106. Stań się każdą istotą. Czuj świadomość każdego człowieka, jako swoją własną świadomość. Pomijając obawę o swoje ja, stań się każdą istotą.
W rzeczywistości tak właśnie jest, ale tego nie czujesz. Czujesz swoją świadomość, świadomości innych nie czujesz. Najwyżej przyznajesz, że inni także są świadomi. Przyznajesz to, bo uważasz, że inne istoty podobne do ciebie także muszą mieć świadomość. To tylko logiczny wniosek, nie czujesz, że są świadomi. Podobnie jest z bólem głowy - kiedy boli cię głowa, czujesz ból. Kiedy głowa boli kogoś innego, domyślasz się, jak to jest, ale nie możesz poczuć tego bólu. Wnioskujesz, że to, co ten ktoś mówi, jest prawdą i że ten ktoś czuje coś takiego, co czasem ty. Ale nie możesz tego poczuć, tylko wnioskujesz.
Odczuwanie może się pojawić dopiero wtedy, kiedy staniesz się świadomy świadomości innych - dopóki to nie nastąpi, dopóty będziesz tylko logicznie wnioskował. Wierzysz, ufasz, że inni mówią coś uczciwie, a cokolwiek ci mówią jest wiarygodne, bo ty sam masz podobne doświadczenia.

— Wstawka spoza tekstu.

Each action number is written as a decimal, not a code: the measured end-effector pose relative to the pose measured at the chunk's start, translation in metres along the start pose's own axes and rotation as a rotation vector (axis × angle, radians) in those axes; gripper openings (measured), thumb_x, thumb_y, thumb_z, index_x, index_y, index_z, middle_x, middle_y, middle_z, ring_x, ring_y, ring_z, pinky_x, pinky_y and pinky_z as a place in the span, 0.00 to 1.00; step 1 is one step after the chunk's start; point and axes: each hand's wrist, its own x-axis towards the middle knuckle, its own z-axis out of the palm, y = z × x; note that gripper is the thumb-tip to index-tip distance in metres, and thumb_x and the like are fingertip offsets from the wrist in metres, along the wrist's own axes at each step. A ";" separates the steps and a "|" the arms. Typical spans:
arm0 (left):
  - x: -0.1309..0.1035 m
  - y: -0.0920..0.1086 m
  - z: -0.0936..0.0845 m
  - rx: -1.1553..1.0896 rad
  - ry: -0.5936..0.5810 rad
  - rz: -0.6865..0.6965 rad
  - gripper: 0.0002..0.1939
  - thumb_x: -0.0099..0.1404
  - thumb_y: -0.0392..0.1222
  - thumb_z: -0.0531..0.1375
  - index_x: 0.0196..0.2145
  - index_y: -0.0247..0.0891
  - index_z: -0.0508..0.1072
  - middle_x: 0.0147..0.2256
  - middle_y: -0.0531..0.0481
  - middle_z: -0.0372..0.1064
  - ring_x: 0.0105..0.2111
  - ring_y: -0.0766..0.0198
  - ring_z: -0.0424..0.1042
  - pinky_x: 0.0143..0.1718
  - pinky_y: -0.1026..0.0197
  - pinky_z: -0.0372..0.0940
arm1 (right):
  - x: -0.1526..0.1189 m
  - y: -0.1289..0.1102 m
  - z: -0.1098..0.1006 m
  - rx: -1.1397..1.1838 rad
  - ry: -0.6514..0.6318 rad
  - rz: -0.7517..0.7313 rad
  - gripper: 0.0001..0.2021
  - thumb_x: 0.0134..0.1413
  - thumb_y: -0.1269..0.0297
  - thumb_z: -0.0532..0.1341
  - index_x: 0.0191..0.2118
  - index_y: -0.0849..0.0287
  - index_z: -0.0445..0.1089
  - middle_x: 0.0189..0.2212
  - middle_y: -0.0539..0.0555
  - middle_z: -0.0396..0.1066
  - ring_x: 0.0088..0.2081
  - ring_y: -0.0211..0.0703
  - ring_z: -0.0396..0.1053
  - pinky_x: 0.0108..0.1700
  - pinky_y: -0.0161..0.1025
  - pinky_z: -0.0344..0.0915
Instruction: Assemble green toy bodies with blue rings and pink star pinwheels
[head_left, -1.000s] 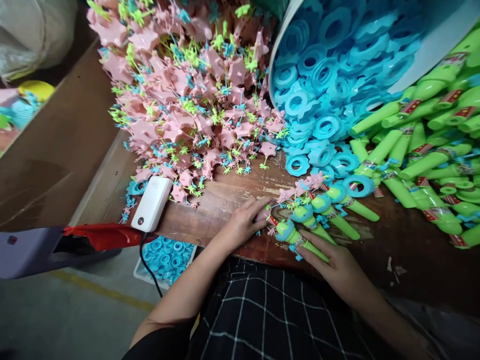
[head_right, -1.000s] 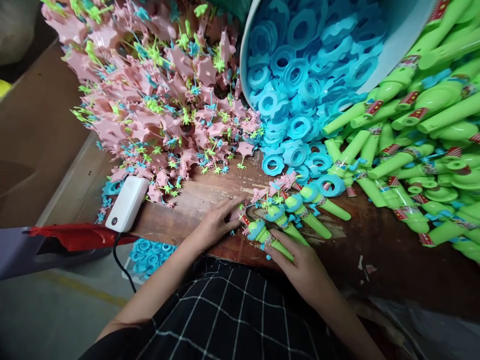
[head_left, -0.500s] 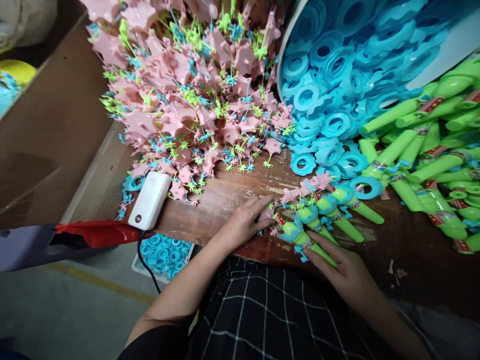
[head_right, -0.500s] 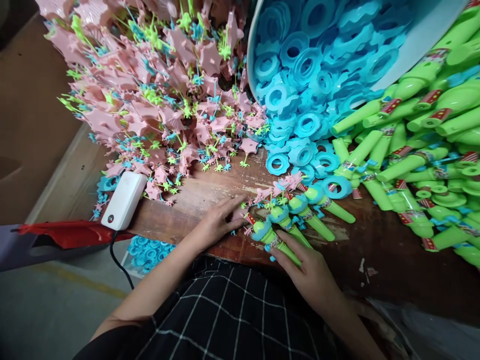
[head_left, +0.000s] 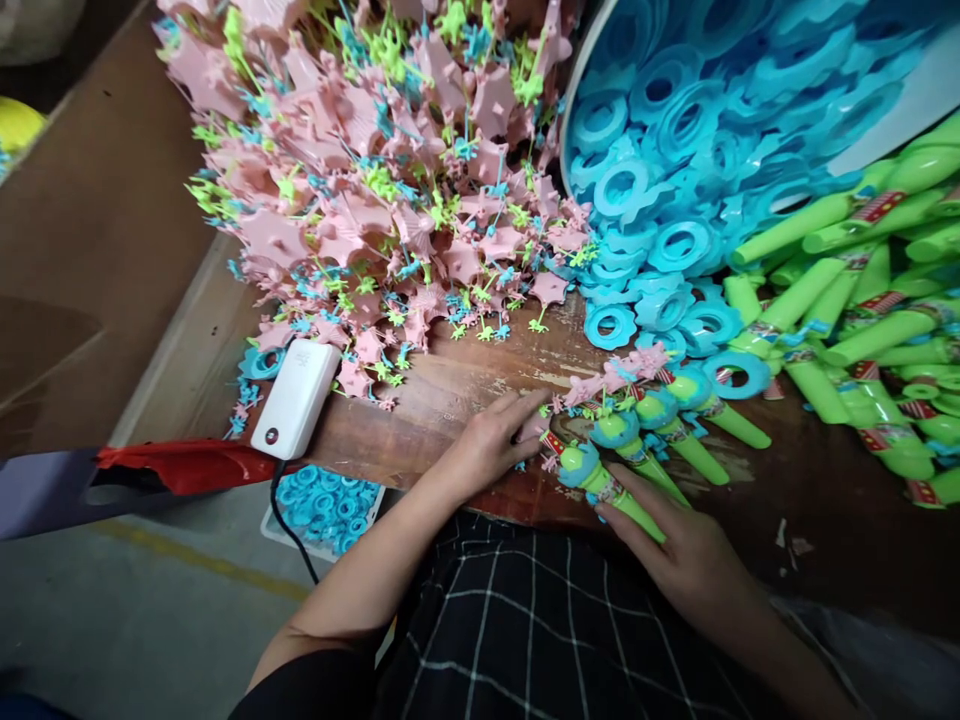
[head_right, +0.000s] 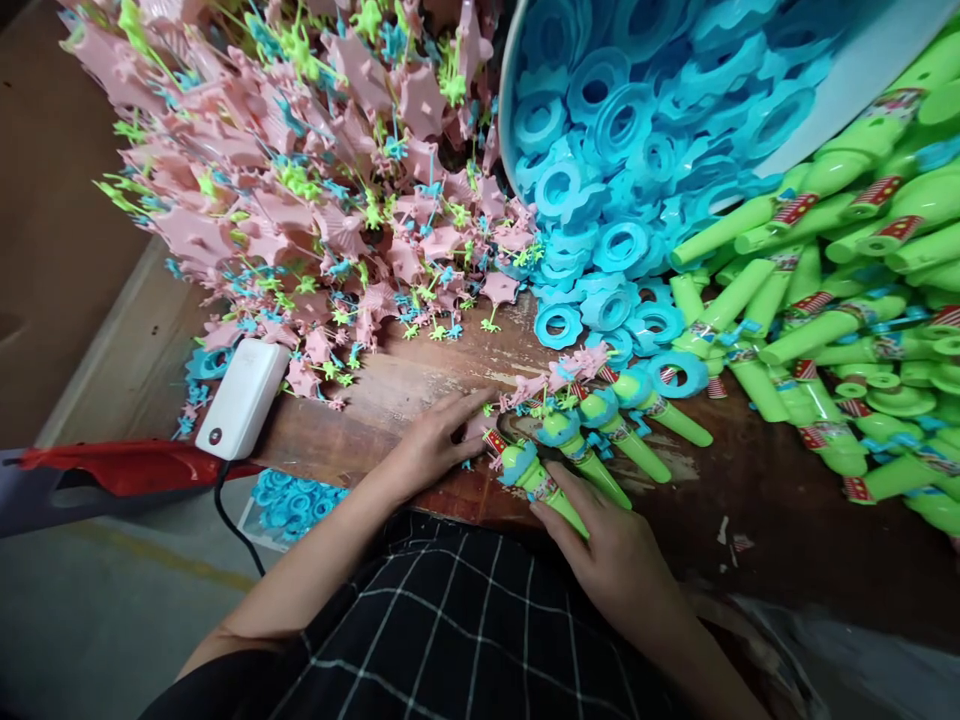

Jest szkoła logików, która twierdzi, że niczego nie wiesz o innych, bo nie jest możliwe, żebyś wiedział. Możesz najwyżej wnioskować, ale nie możesz wiedzieć na pewno niczego na temat innych. Skąd miałbyś mieć pewność, że czują ból tak jak ty, że mają lęki takie jak ty? Inni są, obok, ale nie możesz do nich przeniknąć, możesz jedynie dotknąć ich powierzchni. Ich wewnętrzna istota jest ci nieznana. Pozostajemy zamknięci w sobie.
Czuj świadomość każdego człowieka, jako swoją własną świadomość. To będzie trudne, ponieważ najpierw musisz poczuć człowieka, jako człowieka, jako świadomą istotę. A to jest trudne.
Jezus mówi: "Kochaj swojego sąsiada tak, jak kochasz siebie samego". Chodzi mu o to samo. Jednak ten drugi człowiek musi najpierw zaistnieć dla ciebie, jako osoba. Musi istnieć na własnych prawach, nie może być wykorzystywany, manipulowany, używany, nie może być środkiem do celu, lecz ma być celem. Najpierw musi stać się człowiekiem, musi być kimś tak wartościowym jak ty. Tylko wtedy można zastosować tą technikę. Najpierw poczuj, że drugi człowiek ma świadomość, później będziesz mógł poczuć, ze jego świadomość jest taka sama jak twoja. Naprawdę ten drugi znika, a miedzy nim a tobą przepływa świadomość. Stajecie się biegunami jednej płynącej świadomości, tego samego nurtu.
W miłości wobec jednej osoby, w medytacji wobec wszystkich stosuj tę technikę. Roztapiaj się w każdym, kto się do ciebie zbliży i poczuj, że nie jesteście dwoma życiami, ale jednym płynącym życiem. Jeśli już wiesz, jak, jeśli raz to zrobiłeś, stanie się to łatwe. Początkowo wyda się trudne, utknąłeś, bowiem w swoim ego, wszyscy utknęliśmy. Trudno się pozbyć ego, trudno stać się płynnym.